**What the task requires:**
Reproduce the records below exactly, but only between the lines holding "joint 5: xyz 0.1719" and "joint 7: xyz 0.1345", inclusive.
□ □ □ □ □ □ □
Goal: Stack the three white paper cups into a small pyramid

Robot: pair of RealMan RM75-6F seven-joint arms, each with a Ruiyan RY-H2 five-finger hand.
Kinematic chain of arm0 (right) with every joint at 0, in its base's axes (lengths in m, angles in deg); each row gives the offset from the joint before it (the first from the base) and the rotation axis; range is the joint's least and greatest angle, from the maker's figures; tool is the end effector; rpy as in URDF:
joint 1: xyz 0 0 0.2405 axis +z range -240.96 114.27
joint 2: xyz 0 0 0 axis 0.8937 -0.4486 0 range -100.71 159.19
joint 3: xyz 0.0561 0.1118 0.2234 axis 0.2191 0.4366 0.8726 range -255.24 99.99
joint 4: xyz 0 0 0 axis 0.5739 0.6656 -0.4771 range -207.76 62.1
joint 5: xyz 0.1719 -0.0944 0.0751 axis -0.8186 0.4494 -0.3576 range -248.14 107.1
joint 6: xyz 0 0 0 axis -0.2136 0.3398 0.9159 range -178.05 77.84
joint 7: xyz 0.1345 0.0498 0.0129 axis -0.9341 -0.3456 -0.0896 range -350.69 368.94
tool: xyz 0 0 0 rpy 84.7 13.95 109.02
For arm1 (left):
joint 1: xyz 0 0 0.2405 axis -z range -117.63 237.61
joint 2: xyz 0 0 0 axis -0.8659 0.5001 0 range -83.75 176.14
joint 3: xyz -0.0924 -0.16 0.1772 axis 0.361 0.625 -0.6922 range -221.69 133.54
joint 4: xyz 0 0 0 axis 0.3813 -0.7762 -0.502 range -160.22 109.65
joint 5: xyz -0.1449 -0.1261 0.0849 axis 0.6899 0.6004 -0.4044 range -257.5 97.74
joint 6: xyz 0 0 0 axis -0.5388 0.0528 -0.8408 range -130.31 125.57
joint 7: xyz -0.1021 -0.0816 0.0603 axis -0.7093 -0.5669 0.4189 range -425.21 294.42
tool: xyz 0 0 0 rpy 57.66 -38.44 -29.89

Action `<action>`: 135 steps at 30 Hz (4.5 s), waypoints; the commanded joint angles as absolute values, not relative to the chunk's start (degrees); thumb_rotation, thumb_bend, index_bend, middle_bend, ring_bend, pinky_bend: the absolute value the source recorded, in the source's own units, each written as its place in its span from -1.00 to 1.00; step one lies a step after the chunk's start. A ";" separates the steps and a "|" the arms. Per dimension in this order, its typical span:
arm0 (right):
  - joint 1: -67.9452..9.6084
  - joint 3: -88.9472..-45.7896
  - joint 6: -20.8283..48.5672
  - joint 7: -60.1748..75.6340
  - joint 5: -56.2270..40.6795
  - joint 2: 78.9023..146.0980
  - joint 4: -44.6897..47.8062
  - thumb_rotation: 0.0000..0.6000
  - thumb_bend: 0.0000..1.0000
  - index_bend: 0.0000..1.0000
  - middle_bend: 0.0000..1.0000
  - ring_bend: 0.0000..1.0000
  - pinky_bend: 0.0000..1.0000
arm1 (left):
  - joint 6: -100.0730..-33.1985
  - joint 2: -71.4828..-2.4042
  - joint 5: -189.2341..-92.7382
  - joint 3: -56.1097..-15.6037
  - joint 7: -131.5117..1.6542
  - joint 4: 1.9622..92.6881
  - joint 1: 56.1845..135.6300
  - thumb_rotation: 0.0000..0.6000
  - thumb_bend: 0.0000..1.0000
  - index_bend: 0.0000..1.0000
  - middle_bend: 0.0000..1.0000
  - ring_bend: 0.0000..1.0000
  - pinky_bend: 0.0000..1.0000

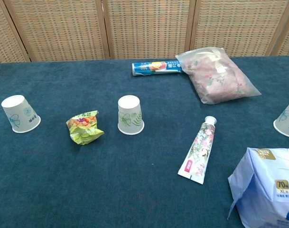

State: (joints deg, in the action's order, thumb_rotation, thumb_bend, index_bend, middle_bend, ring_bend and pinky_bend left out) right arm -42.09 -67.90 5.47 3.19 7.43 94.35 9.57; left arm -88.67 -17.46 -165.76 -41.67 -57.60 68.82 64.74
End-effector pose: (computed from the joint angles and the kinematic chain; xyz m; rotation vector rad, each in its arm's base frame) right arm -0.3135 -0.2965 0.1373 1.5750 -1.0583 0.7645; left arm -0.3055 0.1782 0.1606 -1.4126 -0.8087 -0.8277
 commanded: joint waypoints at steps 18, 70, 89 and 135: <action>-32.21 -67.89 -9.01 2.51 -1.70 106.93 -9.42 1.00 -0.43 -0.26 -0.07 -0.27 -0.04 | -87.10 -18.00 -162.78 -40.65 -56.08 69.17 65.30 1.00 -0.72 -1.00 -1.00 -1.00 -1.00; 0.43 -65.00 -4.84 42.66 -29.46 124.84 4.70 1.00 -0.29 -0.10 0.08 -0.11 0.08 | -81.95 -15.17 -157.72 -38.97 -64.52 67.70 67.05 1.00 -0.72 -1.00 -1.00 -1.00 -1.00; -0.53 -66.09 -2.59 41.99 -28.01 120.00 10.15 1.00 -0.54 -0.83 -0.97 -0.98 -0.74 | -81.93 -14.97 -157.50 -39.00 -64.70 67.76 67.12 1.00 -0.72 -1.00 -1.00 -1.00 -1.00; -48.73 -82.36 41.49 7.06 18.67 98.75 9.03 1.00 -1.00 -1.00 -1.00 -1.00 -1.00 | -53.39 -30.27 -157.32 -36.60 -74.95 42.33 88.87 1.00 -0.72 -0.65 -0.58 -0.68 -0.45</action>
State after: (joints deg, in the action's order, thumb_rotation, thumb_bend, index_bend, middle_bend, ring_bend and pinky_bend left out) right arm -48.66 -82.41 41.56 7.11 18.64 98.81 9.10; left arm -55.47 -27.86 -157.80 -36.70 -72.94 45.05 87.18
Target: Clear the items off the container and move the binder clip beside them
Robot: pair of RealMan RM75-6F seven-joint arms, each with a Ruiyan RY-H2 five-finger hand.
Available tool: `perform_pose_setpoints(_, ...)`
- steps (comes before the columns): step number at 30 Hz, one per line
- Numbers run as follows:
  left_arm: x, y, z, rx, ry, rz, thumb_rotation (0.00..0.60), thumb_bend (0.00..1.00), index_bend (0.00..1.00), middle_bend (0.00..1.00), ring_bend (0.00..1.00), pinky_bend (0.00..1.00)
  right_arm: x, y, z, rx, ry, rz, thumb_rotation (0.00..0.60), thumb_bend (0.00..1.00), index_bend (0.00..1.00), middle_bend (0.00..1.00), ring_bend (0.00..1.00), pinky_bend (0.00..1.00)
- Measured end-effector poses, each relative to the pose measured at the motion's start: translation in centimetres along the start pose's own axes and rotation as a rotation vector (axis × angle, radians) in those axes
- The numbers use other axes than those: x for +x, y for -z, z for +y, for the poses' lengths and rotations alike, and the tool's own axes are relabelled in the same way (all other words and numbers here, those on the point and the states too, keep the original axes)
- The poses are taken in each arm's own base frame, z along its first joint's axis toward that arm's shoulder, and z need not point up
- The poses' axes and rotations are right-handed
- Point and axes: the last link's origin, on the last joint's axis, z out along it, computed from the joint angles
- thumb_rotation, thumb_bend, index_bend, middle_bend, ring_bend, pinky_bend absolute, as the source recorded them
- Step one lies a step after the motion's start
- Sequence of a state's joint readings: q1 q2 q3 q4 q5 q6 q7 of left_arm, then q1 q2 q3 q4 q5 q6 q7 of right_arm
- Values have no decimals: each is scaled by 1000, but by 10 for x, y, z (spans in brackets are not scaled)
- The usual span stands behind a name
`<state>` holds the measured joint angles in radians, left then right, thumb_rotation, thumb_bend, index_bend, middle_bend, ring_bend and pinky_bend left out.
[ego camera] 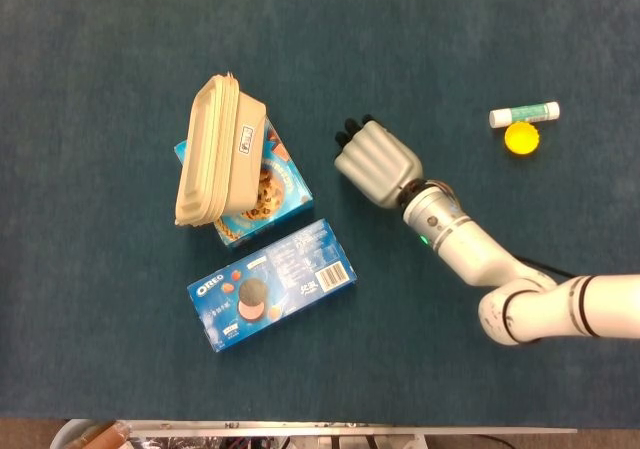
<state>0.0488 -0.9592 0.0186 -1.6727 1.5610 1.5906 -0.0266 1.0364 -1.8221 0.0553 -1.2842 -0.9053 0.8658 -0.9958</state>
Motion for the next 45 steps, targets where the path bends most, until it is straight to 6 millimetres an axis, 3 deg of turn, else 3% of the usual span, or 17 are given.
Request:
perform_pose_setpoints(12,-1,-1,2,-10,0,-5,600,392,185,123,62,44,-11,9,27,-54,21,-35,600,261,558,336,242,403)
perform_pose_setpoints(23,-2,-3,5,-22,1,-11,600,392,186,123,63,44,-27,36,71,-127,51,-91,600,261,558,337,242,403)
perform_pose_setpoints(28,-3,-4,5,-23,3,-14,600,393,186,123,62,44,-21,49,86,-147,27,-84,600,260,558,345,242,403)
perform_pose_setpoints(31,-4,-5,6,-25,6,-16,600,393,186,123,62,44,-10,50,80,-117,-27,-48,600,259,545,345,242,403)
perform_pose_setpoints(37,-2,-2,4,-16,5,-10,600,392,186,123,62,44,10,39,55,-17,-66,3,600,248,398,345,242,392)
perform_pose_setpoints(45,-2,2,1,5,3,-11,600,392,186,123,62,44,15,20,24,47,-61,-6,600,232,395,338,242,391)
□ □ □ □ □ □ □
**Task output:**
joint 5: xyz 0.1719 -0.0944 0.0751 axis -0.8186 0.4494 -0.3576 range -248.14 107.1
joint 6: xyz 0 0 0 axis -0.2136 0.3398 0.9159 range -178.05 77.84
joint 7: xyz 0.1345 0.0498 0.0129 axis -0.9341 -0.3456 -0.0896 range -350.69 368.94

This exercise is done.